With a goal of identifying potent topoisomerase (topo) inhibitor, the C4-aromatic ring of the anticancer agent, 3,4-diarylisoquinolone, was strategically shifted to design 1,3-diarylisoquinoline. Twenty-two target compounds were synthesized in three simple and efficient steps. The 1,3-diarylisoquinolines exhibited potent anti-proliferative effects on cancer cells but few compounds spared non-cancerous cells. Inhibition of topo I/IIα-mediated DNA relaxation by several derivatives was greater than that by camptothecin (CPT)/etoposide even at low concentration (20 μM). In addition, these compounds had little or no effect on polymerization of tubulin. A series of biological evaluations performed with the most potent derivative 4cc revealed that the compound is a non-intercalative topo I catalytic inhibitor interacting with free topo I. Collectively, the potent cytotoxic effect on cancer cells including the drug resistance ones, absence of lethal effect on normal cells, and different mechanism of action than topo I poisons suggest that the 1,3-diarylisoquinolines might be a promising class of anticancer agents worthy of further pursuit.

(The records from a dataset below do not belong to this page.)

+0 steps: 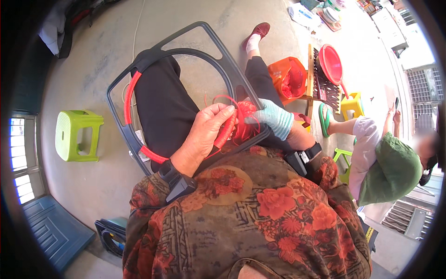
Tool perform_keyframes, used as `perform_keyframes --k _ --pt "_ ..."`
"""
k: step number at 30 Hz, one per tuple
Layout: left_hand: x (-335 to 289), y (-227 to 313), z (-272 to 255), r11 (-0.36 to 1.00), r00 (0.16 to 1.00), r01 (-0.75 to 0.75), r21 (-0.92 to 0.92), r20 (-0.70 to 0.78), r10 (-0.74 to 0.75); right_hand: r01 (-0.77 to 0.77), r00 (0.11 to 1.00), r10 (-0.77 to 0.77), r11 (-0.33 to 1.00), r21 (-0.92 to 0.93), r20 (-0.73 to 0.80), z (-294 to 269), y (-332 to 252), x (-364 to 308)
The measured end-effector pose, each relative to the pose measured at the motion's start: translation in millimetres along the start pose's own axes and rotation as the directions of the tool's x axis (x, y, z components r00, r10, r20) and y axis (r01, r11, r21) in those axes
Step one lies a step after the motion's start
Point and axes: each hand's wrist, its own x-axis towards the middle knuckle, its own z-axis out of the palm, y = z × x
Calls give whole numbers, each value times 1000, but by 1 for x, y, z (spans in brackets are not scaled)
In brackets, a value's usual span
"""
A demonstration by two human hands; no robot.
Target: Tying bundles of red cord onto black rectangular plastic frames.
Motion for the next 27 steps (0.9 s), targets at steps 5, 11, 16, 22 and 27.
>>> perform_keyframes --k 5,11,16,22,27 --pt "-4 3 -1 998 999 39 -43 3 -39 40 990 -55 993 109 130 -21 22 -12" --pt "-4 7 1 999 999 40 -36 -24 -41 111 891 64 929 352 -450 -94 59 -54" --pt "-4 9 6 989 996 70 -127 -45 -76 7 817 190 941 339 -544 -110 61 -51" --pt "-5 14 4 998 998 59 -8 -10 -59 -15 716 -616 458 -889 -330 -75 27 -8" --pt "-7 10 4 997 998 41 64 41 -43 200 585 -414 907 -371 -698 -17 -11 58"
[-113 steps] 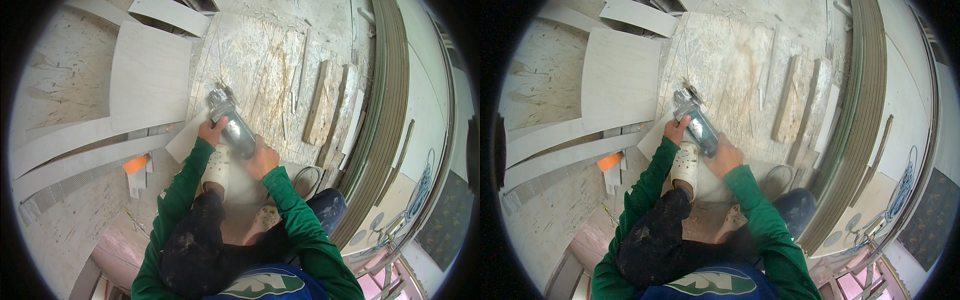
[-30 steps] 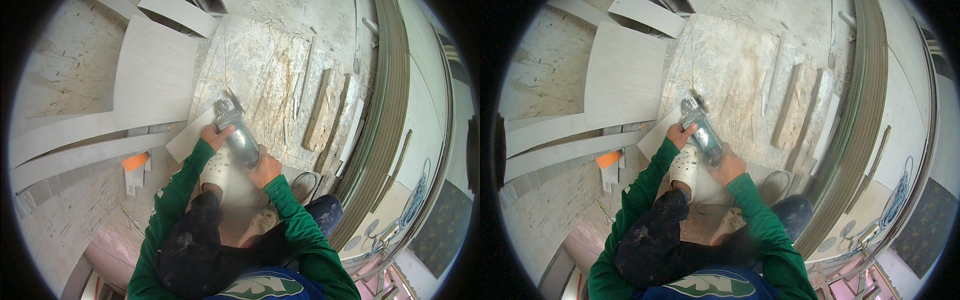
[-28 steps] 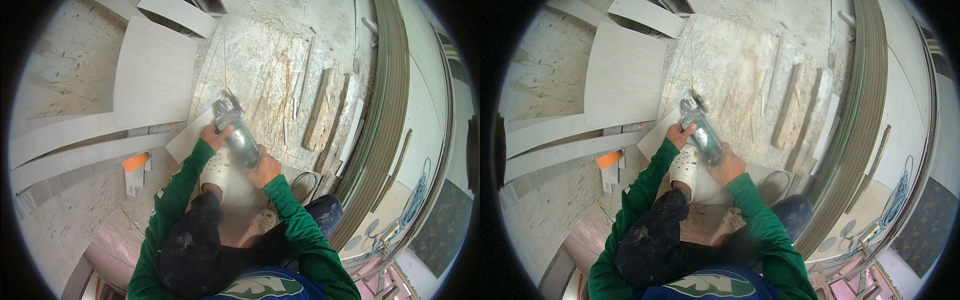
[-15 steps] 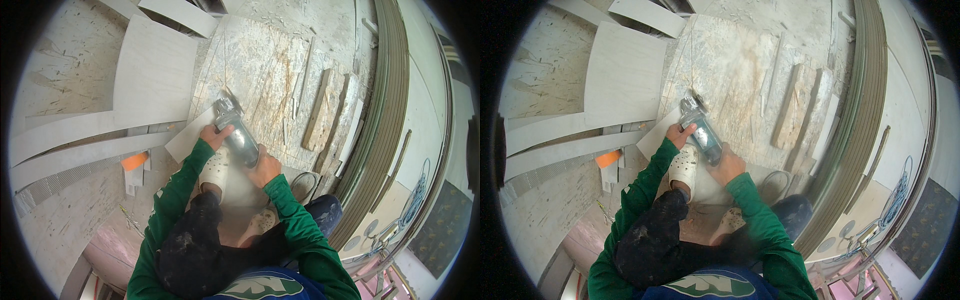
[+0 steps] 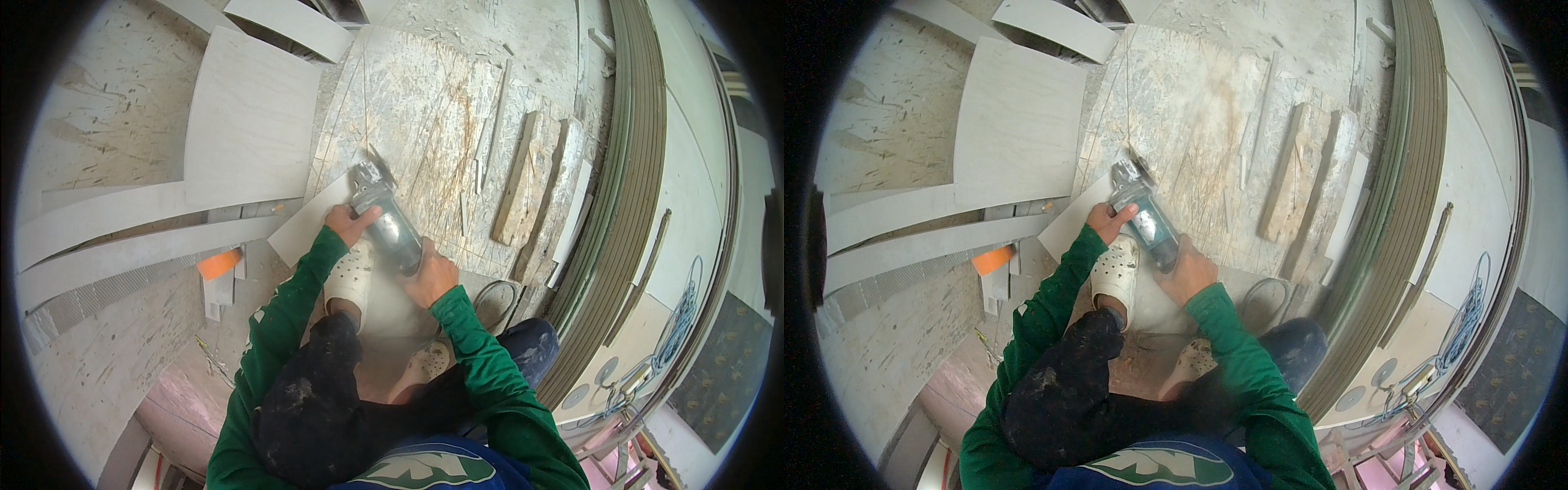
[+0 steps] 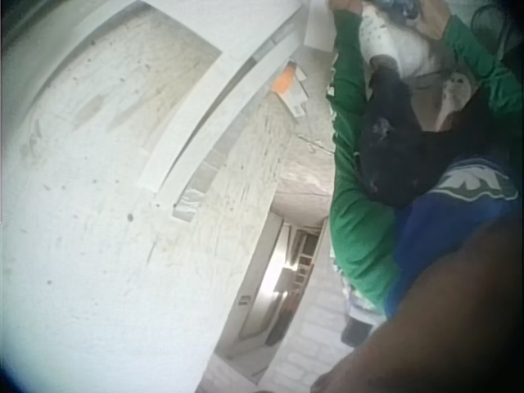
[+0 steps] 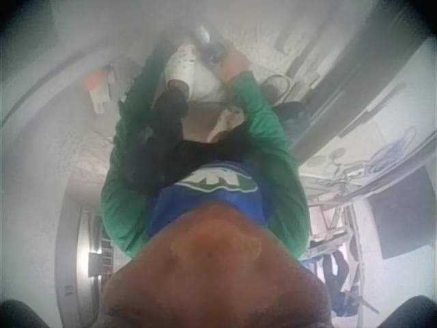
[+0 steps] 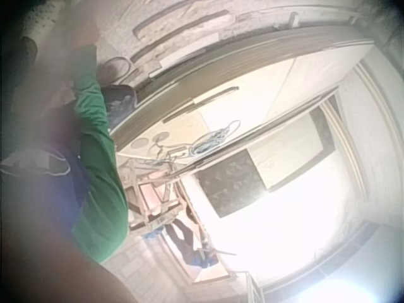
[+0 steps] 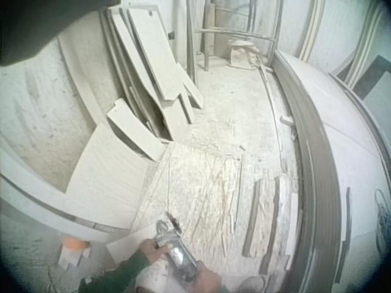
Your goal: The person uses an angle grinder to cut white ceramic tiles on a wooden board, then carries a cut piece to a tiled wall and fits it into a gap. The person returns to the cutting area and continues cutting additional tiles.
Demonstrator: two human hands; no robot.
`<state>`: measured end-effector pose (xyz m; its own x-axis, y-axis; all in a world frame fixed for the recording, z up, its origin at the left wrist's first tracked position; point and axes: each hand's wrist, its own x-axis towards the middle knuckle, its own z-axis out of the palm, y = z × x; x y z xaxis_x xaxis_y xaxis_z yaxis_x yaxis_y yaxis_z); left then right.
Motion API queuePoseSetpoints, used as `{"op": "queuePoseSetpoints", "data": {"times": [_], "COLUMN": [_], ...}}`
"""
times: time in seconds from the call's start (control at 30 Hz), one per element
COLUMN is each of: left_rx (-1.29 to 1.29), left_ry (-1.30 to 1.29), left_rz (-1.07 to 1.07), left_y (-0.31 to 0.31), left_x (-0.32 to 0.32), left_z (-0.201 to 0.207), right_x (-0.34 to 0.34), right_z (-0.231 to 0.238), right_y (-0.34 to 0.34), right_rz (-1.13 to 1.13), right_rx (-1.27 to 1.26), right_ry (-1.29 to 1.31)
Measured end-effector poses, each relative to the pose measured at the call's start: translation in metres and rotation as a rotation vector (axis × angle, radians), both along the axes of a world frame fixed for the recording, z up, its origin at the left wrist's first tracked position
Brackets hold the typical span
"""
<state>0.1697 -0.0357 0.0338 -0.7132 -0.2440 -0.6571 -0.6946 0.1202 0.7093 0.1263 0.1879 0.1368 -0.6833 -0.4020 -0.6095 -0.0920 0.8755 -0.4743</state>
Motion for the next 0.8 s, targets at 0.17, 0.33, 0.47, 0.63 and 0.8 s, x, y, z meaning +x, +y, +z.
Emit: {"op": "queuePoseSetpoints", "data": {"times": [0.17, 0.33, 0.47, 0.63, 0.8], "left_rx": [0.013, 0.019, 0.031, -0.028, -0.003], "left_ry": [0.025, 0.009, 0.036, -0.066, -0.048], "left_rz": [-0.012, -0.022, 0.001, -0.09, -0.063], "left_y": [0.002, 0.001, 0.002, 0.0, 0.001], "left_x": [-0.002, 0.0, 0.001, -0.007, -0.005], "left_z": [0.004, 0.001, -0.002, 0.017, 0.012], "right_x": [0.002, 0.006, 0.005, 0.004, 0.005], "right_z": [-0.004, -0.009, -0.007, -0.004, -0.004], "right_y": [0.004, 0.008, 0.009, 0.01, 0.01], "right_rz": [-0.021, -0.005, -0.001, 0.0, 0.014], "right_rx": [-0.022, -0.045, -0.043, -0.022, 0.022], "right_ry": [0.003, 0.026, 0.012, -0.006, -0.02]}}
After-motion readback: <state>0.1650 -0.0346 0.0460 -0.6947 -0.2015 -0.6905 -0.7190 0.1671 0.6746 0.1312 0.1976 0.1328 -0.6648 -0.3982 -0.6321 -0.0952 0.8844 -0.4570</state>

为了鉴定有效的拓扑异构酶（拓扑）抑制剂，将抗癌药3,4-二芳基异喹诺酮的C4-芳族环策略性地转移到设计1,3-二芳基异喹啉上。通过三个简单有效的步骤合成了22种目标化合物。1,3-二芳基异喹啉类药物对癌细胞具有有效的抗增殖作用，但很少有化合物能幸免于非癌细胞。即使在低浓度（20μM）下，几种衍生物对topo I /IIα介导的DNA松弛的抑制作用也比喜树碱（CPT）/依托泊苷高。另外，这些化合物对微管蛋白的聚合几乎没有影响。用最有效的衍生物4cc进行的一系列生物学评估 揭示了该化合物是一种与游离topo I相互作用的非插入式topo I催化抑制剂。总的来说，它对癌细胞具有强力的细胞毒性作用，包括耐药性，对正常细胞没有致死作用以及与topo I不同的作用机制。毒物表明1,3-二芳基异喹啉可能是一类有前途的抗癌药物，值得进一步研究。